Calculator Inputs
Use the grid below. Large screens show three columns.
Example Data Table
This sample helps verify the calculator quickly.
| Example Item | Value | Example Item | Value |
|---|---|---|---|
| Fixtures | 24 | Annual Hours | 1200 |
| Existing Wattage | 1500 W | LED Wattage | 900 W |
| Electricity Rate | $0.18/kWh | Demand Charge | $14.00/kW/month |
| Annual Energy Saved | 20,390.40 kWh | Annual Total Savings | $11,005.63 |
| Net Project Cost | $19,920.00 | Simple Payback | 1.81 years |
Formula Used
Connected Load (kW) = Number of Fixtures × Fixture Wattage ÷ 1000
Annual kWh = Connected Load × Annual Operating Hours
LED kWh after controls = LED kWh before controls × (1 − Controls Savings %)
Annual Energy Cost Savings = (Existing kWh − LED kWh) × Electricity Rate
Annual Demand Savings = Peak Demand Reduction × Demand Charge × 12
Total Savings = Energy Savings + Demand Savings + Maintenance Savings
Net Project Cost = Gross Installed Cost − Total Rebates
Simple Payback = Net Project Cost ÷ Annual Total Savings
NPV = −Initial Cost + Sum of discounted annual savings
How to Use This Calculator
- Enter the number of baseball field fixtures being replaced.
- Add the existing fixture wattage and new LED wattage.
- Enter yearly runtime, utility rate, and any demand charge.
- Add expected annual maintenance costs for both systems.
- Enter installed cost, rebate value, controls savings, and discount rate.
- Choose the analysis period in years.
- Press Calculate Savings to show results above the form.
- Download the report using CSV or PDF buttons.
FAQs
1) What does this calculator estimate?
It estimates yearly energy savings, maintenance savings, demand savings, total project cost, simple payback, ROI, NPV, and cumulative cash flow for baseball field lighting upgrades.
2) Why does annual operating time matter so much?
Operating time directly affects annual kilowatt-hour use. More runtime means larger energy bills. High-use sports facilities usually show faster payback from efficient fixtures.
3) What is the peak coincidence factor?
It estimates how much lighting demand overlaps with utility billing peaks. Lower values reduce demand savings. A value near 1 means strong overlap with peak demand periods.
4) Why include maintenance savings?
Older sports lighting often needs lamp replacement, aiming, ballast service, and lift access. LED systems typically reduce those recurring costs, which can materially improve project economics.
5) What does controls savings represent?
Controls savings models extra energy reduction from dimming, scheduling, zoning, occupancy logic, or practice-mode settings. It lowers LED energy use beyond simple wattage reduction.
6) Is simple payback enough for decisions?
Simple payback is helpful, but it ignores the time value of money. NPV and cumulative cash flow provide a stronger long-term investment view.

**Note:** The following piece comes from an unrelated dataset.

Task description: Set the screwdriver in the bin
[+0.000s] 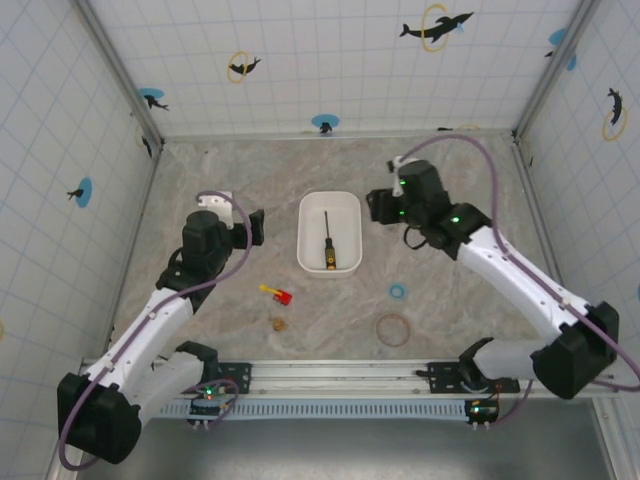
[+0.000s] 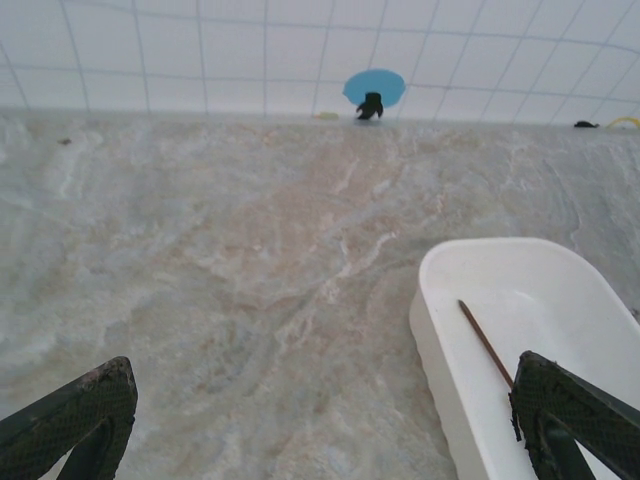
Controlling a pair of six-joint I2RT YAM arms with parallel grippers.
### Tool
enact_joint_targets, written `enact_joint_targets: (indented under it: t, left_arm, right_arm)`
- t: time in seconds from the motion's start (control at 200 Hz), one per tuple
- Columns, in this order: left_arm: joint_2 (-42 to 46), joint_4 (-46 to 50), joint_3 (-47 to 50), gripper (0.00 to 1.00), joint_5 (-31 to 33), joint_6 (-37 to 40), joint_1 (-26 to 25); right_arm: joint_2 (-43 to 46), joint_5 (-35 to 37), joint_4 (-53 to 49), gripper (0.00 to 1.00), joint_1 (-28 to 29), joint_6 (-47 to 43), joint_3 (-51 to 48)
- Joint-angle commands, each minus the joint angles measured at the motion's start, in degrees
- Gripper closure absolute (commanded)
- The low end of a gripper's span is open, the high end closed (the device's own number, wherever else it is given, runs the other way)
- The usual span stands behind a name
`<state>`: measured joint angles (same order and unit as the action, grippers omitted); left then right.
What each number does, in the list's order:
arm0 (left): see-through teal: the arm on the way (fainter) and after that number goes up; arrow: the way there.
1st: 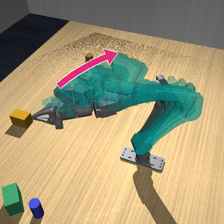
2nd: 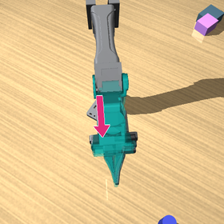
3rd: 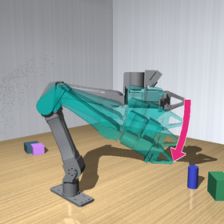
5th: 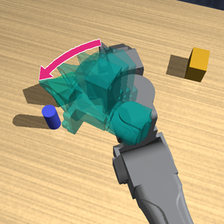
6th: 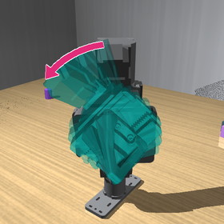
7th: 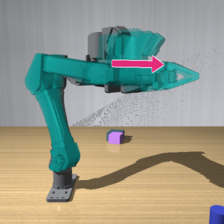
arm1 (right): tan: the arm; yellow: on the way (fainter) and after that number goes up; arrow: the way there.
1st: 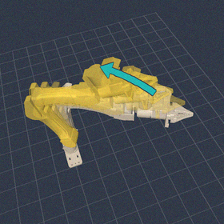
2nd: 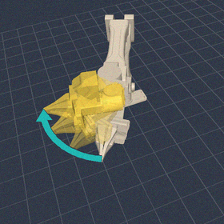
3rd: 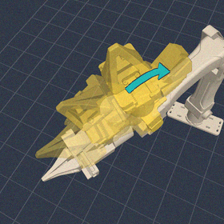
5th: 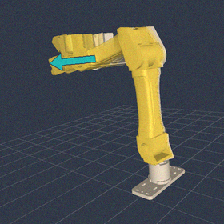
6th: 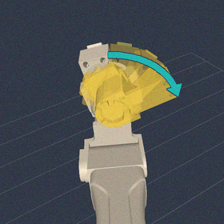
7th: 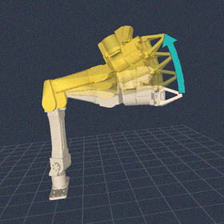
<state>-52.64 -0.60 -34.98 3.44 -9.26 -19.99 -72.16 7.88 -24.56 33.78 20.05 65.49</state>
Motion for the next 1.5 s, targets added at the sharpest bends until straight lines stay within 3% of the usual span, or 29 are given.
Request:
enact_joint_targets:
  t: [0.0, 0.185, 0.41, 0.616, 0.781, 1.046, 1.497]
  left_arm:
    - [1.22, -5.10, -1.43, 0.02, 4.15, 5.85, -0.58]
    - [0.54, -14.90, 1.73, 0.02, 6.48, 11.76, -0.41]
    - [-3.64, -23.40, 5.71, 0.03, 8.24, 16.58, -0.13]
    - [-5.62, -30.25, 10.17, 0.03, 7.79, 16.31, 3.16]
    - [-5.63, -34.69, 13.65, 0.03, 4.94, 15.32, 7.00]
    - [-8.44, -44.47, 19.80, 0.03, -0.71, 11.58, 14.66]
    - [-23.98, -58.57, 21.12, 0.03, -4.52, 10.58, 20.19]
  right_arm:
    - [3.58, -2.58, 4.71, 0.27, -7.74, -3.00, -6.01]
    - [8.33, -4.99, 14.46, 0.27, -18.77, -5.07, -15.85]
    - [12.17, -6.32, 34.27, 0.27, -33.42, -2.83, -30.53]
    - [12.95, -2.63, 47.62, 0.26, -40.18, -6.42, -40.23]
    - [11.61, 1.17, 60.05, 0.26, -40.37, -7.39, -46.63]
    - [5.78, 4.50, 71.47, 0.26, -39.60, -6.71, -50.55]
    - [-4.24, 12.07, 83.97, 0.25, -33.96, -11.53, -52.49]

7) Can rebates change the result significantly?
Yes. Rebates reduce the upfront project cost immediately. Strong utility incentives often shorten payback and raise first-year ROI noticeably.
8) Should I use fixture input wattage or system wattage?
Use the best available real system wattage. That usually includes drivers and practical operating power, which produces more reliable savings estimates.